→ TASK INSTRUCTIONS
Copy every line of the following data that includes the string "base".

--- START ---

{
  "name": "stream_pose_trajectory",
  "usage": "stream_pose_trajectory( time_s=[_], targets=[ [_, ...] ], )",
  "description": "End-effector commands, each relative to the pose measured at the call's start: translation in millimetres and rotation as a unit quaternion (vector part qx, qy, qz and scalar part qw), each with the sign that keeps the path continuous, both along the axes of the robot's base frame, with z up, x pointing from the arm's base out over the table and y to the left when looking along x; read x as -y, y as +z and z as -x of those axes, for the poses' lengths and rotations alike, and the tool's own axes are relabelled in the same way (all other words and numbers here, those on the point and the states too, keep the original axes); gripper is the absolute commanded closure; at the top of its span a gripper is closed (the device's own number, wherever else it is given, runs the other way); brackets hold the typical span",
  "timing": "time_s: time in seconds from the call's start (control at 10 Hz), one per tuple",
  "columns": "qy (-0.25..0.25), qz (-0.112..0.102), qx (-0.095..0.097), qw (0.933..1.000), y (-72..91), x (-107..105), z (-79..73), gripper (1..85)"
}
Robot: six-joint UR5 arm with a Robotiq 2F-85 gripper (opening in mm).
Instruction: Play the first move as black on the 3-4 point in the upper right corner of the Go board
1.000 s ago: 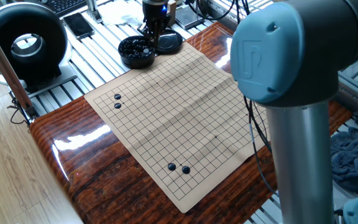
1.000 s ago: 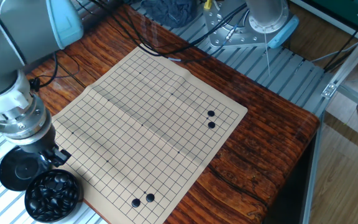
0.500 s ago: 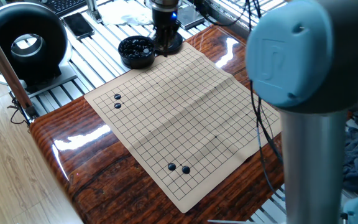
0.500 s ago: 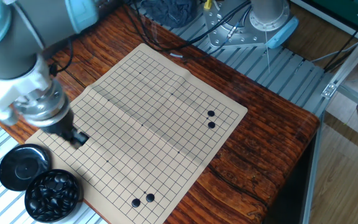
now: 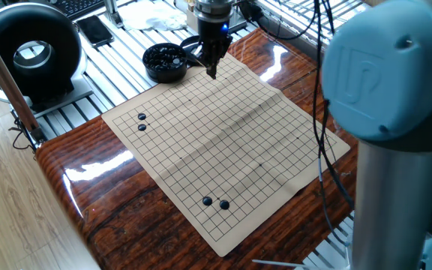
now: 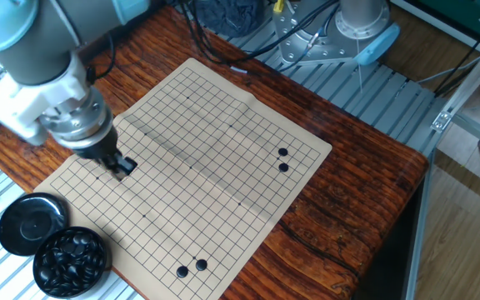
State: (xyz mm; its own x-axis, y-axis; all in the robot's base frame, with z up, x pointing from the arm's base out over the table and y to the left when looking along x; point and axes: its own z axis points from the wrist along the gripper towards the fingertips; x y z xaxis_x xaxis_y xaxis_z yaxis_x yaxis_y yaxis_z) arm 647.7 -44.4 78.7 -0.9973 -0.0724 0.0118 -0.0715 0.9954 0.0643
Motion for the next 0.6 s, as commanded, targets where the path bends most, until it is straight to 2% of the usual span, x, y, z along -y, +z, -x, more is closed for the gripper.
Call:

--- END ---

→ COMPLETED EXERCISE
  "description": "End-effector commands, each relative to the pose measured at the call's start: translation in millimetres and rotation as a unit quaternion (vector part qx, qy, qz and scalar part qw), each with the sign that keeps the path continuous, both along the axes of the robot's base frame, with z up, x pointing from the arm's base out over the table and y to the left when looking along x; read x as -y, y as +z and z as -x of those axes, for the poses' lengths and rotations alike, and the tool's own axes are relabelled in the same way (all other words and numbers here, those on the point and the states too, keep the original axes); gripper is the absolute commanded closure; at the top of its span a gripper is closed (the device's own number, wherever else it is given, runs the other way); brackets hold the typical span",
State: (xyz mm; its own x-axis, y-axis; all in the robot's base frame, with z up, x pointing from the arm's base out over the table and y to the left when looking along x; point and axes: its own z axis points from the wrist along the gripper towards the fingertips; x y z xaxis_x xaxis_y xaxis_z yaxis_x yaxis_y yaxis_z) arm 647.7 -44.4 78.7 -0.9973 -0.0724 0.0118 -0.0715 0.9954 0.0643

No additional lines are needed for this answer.